> **BRIEF**
Reading down the listing below, count the lines where the word "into" shows up, then give only that count.

►

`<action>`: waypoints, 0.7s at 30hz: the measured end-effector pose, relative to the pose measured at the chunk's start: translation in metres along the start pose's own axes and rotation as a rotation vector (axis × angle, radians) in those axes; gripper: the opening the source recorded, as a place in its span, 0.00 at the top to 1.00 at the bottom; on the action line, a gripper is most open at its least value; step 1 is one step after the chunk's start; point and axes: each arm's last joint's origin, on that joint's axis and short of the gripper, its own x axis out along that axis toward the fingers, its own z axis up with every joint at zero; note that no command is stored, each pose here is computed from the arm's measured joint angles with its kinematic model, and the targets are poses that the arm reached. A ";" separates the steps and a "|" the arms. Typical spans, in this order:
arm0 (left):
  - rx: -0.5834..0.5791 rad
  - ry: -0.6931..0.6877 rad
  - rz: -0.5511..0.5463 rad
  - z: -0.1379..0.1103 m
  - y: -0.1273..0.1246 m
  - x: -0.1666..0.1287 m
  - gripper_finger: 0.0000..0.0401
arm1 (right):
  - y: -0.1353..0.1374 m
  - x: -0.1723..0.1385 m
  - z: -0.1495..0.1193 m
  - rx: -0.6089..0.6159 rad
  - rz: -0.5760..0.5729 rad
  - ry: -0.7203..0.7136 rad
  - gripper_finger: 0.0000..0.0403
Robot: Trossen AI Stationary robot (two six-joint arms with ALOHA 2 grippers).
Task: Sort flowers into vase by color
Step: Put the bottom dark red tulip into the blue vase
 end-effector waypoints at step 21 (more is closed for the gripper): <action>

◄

> **ANSWER SECTION**
2